(Stored items from a collection)

[Start of section]

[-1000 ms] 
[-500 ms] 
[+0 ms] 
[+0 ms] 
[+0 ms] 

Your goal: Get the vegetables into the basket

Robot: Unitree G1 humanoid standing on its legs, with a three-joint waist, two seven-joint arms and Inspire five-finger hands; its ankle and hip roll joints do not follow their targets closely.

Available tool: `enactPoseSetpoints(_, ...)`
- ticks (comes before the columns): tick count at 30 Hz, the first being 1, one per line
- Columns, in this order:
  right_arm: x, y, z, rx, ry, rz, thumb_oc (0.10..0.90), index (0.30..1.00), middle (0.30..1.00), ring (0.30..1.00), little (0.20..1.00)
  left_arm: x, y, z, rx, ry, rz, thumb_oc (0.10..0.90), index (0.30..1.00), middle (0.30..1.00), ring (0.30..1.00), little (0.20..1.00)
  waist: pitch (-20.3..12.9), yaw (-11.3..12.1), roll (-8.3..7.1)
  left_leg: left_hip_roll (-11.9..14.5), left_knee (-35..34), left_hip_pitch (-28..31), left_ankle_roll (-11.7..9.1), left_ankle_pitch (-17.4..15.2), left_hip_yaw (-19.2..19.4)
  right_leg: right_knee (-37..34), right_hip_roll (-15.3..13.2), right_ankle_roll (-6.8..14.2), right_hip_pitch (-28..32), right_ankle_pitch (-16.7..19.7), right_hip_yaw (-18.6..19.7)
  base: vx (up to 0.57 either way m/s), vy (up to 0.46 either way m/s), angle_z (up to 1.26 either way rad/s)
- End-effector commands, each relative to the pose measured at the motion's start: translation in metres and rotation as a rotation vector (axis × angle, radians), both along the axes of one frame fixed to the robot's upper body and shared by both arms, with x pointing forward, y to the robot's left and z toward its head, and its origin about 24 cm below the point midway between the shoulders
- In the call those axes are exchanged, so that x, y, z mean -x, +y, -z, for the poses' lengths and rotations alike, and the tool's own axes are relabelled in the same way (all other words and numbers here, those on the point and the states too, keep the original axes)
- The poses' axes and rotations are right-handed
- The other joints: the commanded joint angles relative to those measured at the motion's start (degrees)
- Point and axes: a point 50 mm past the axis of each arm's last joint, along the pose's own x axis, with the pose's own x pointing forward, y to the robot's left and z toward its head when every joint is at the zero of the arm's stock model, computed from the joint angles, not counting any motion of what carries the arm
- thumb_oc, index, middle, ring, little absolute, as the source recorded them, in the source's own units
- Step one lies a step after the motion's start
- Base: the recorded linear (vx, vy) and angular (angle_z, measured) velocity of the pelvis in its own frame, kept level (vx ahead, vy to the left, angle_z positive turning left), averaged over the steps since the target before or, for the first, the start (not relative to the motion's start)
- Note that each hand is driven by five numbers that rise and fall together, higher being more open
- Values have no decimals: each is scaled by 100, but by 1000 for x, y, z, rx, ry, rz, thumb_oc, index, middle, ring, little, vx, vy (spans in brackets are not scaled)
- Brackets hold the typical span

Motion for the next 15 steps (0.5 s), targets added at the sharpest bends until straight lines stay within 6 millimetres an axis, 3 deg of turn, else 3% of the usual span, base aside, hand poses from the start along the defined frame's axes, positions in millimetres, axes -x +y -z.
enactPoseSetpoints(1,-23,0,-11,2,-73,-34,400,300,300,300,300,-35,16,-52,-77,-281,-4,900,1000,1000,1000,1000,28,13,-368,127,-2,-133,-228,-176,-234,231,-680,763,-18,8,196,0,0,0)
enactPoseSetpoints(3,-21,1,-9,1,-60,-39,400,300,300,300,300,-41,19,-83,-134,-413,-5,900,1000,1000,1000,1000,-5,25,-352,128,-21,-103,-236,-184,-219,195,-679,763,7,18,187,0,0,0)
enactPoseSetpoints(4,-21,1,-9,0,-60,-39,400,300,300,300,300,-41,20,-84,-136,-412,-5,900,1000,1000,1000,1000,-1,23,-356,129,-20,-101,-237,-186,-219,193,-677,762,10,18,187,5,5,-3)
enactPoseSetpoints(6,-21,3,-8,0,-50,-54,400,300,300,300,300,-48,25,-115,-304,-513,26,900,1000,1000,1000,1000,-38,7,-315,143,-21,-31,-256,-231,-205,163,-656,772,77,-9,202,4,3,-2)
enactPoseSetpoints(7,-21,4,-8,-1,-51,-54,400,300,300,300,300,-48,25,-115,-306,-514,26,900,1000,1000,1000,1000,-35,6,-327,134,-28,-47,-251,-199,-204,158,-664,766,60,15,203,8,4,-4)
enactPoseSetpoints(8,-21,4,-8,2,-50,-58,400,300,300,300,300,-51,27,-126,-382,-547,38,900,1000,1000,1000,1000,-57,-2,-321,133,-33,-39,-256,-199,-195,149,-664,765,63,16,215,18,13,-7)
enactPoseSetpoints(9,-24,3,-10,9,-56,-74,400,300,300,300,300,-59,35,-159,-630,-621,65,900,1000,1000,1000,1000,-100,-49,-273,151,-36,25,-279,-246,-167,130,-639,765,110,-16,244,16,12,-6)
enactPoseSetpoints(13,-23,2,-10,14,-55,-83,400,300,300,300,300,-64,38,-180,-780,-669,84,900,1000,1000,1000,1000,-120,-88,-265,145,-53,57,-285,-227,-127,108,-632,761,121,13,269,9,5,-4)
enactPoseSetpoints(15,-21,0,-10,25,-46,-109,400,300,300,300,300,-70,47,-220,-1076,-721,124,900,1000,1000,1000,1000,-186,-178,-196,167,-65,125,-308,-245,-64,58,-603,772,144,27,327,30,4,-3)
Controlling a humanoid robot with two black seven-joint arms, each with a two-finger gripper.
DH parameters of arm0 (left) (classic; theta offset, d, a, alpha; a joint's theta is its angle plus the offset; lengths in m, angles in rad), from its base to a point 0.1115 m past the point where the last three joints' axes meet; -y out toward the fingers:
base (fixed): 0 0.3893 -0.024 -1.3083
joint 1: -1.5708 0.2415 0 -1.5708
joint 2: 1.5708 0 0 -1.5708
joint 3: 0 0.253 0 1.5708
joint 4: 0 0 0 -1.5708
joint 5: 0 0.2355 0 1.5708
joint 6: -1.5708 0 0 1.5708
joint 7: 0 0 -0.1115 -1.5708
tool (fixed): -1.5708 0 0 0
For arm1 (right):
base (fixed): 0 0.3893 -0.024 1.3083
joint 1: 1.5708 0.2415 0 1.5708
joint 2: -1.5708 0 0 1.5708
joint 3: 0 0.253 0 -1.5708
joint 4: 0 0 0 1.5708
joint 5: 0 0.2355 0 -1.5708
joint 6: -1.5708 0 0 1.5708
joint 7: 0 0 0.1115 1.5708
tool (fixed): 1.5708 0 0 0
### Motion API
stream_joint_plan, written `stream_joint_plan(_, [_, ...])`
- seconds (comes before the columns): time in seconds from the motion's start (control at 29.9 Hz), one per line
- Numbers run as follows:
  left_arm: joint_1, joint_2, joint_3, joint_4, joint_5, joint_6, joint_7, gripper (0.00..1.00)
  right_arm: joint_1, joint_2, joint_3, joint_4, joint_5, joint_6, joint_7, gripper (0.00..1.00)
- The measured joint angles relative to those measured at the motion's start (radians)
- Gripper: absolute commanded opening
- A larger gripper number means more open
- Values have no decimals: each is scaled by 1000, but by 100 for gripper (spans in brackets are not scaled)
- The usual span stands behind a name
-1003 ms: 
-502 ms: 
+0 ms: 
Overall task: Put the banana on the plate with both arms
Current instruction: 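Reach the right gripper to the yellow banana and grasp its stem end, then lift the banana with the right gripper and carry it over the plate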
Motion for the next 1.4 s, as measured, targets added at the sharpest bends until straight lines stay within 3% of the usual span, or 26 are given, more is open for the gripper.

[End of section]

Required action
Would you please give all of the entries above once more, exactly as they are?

Response
[-1000 ms] 
[-500 ms] 
[+0 ms] 
[+0 ms] 
[+0 ms] 

Your goal: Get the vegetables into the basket

Robot: Unitree G1 humanoid standing on its legs, with a three-joint waist, two seven-joint arms and Inspire five-finger hands; its ankle and hip roll joints do not follow their targets closely.

Available tool: `enactPoseSetpoints(_, ...)`
- ticks (comes before the columns): tick count at 30 Hz, the first being 1, one per line
- Columns, in this order:
  right_arm: x, y, z, rx, ry, rz, thumb_oc (0.10..0.90), index (0.30..1.00), middle (0.30..1.00), ring (0.30..1.00), little (0.20..1.00)
  left_arm: x, y, z, rx, ry, rz, thumb_oc (0.10..0.90), index (0.30..1.00), middle (0.30..1.00), ring (0.30..1.00), little (0.20..1.00)
  waist: pitch (-20.3..12.9), yaw (-11.3..12.1), roll (-8.3..7.1)
  left_leg: left_hip_roll (-11.9..14.5), left_knee (-35..34), left_hip_pitch (-28..31), left_ankle_roll (-11.7..9.1), left_ankle_pitch (-17.4..15.2), left_hip_yaw (-19.2..19.4)
  right_leg: right_knee (-37..34), right_hip_roll (-15.3..13.2), right_ankle_roll (-6.8..14.2), right_hip_pitch (-28..32), right_ankle_pitch (-16.7..19.7), right_hip_yaw (-18.6..19.7)
  base: vx (up to 0.57 either way m/s), vy (up to 0.46 either way m/s), angle_z (up to 1.26 either way rad/s)
- End-effector commands, each relative to the pose measured at the motion's start: translation in metres and rotation as a rotation vector (axis × angle, radians), both along the axes of one frame fixed to the robot's upper body and shared by both arms, with x pointing forward, y to the robot's left and z toward its head, and its origin about 24 cm below the point midway between the shoulders
- In the call those axes are exchanged, so that x, y, z mean -x, +y, -z, for the poses' lengths and rotations alike, and the tool's own axes are relabelled in the same way (all other words and numbers here, those on the point and the states too, keep the original axes)
- The poses' axes and rotations are right-handed
- The other joints: the commanded joint angles relative to those measured at the motion's start (degrees)
- Point and axes: a point 50 mm past the axis of each arm's last joint, along the pose's own x axis, with the pose's own x pointing forward, y to the robot's left and z toward its head when every joint is at the zero of the arm's stock model, computed from the joint angles, not counting any motion of what carries the arm
- thumb_oc, index, middle, ring, little absolute, as the source recorded them, in the source's own units
- Step one lies a step after the motion's start
- Base: the recorded linear (vx, vy) and angular (angle_z, measured) velocity of the pelvis in its own frame, kept level (vx ahead, vy to the left, angle_z positive turning left), averaged over the steps since the target before or, for the first, the start (not relative to the motion's start)
- Note that each hand is driven by five numbers that rise and fall together, higher being more open
- Values have no decimals: each is scaled by 100, but by 1000 for x, y, z, rx, ry, rz, thumb_oc, index, middle, ring, little, vx, vy (spans in brackets are not scaled)
- Brackets hold the typical span

Motion for the next 15 steps (0.5 s), targets added at the sharpest bends until straight lines stay within 6 millimetres an axis, 3 deg of turn, else 3% of the usual span, base aside, hand poses from the start along the defined frame's axes, positions in millimetres, axes -x +y -z.
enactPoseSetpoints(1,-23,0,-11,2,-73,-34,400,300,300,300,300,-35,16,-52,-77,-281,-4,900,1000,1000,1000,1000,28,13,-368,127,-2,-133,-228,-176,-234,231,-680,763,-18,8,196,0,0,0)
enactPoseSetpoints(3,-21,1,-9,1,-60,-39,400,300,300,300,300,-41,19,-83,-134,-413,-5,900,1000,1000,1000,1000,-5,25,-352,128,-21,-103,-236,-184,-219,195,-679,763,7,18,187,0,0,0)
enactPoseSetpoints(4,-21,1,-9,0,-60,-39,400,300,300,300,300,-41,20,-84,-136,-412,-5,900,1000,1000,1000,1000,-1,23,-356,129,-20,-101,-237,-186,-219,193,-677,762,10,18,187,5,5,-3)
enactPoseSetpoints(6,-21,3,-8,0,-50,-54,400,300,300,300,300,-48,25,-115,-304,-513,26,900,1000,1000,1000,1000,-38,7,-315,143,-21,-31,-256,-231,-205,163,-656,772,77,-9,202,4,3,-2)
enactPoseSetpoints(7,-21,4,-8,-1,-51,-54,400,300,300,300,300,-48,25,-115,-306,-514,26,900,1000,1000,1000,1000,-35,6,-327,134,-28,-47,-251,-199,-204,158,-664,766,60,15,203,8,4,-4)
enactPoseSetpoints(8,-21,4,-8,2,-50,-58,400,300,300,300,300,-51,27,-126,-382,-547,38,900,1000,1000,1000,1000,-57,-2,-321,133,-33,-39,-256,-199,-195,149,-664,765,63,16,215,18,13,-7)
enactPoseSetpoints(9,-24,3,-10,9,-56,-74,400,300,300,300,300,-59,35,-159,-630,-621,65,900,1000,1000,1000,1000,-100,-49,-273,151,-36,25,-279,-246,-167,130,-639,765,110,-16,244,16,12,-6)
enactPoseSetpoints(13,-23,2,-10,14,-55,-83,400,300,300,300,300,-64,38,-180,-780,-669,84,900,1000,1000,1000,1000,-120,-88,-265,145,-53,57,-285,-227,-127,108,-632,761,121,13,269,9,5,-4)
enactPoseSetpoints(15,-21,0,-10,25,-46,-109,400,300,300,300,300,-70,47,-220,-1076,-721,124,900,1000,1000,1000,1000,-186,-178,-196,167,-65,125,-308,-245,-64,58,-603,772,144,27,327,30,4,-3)
Controlling a humanoid robot with two black seven-joint arms, each with a two-finger gripper.
DH parameters of arm0 (left) (classic; theta offset, d, a, alpha; a joint's theta is its angle plus the offset; lengths in m, angles in rad), from its base to a point 0.1115 m past the point where the last three joints' axes meet; -y out toward the fingers:
base (fixed): 0 0.3893 -0.024 -1.3083
joint 1: -1.5708 0.2415 0 -1.5708
joint 2: 1.5708 0 0 -1.5708
joint 3: 0 0.253 0 1.5708
joint 4: 0 0 0 -1.5708
joint 5: 0 0.2355 0 1.5708
joint 6: -1.5708 0 0 1.5708
joint 7: 0 0 -0.1115 -1.5708
tool (fixed): -1.5708 0 0 0
For arm1 (right):
base (fixed): 0 0.3893 -0.024 1.3083
joint 1: 1.5708 0.2415 0 1.5708
joint 2: -1.5708 0 0 1.5708
joint 3: 0 0.253 0 -1.5708
joint 4: 0 0 0 1.5708
joint 5: 0 0.2355 0 -1.5708
joint 6: -1.5708 0 0 1.5708
joint 7: 0 0 0.1115 1.5708
tool (fixed): 1.5708 0 0 0
### Motion API
stream_joint_plan, written `stream_joint_plan(_, [_, ...])`
- seconds (comes before the columns): time in seconds from the motion's start (control at 29.9 Hz), one per line
- Numbers run as follows:
  left_arm: joint_1, joint_2, joint_3, joint_4, joint_5, joint_6, joint_7, gripper (0.00..1.00)
  right_arm: joint_1, joint_2, joint_3, joint_4, joint_5, joint_6, joint_7, gripper (0.00..1.00)
- The measured joint angles relative to those measured at the motion's start (radians)
- Gripper: absolute commanded opening
- A larger gripper number means more open
- Values have no decimals: each is scaled by 1000, but by 100 for gripper (spans in brackets are not scaled)
- The usual span stands behind a name
-1003 ms: 
-502 ms: 
+0 ms: 
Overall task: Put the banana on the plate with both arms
Current instruction: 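Reach the right gripper to the yellow banana and grasp its stem end, then lift the banana with the right gripper and carry it over the plate
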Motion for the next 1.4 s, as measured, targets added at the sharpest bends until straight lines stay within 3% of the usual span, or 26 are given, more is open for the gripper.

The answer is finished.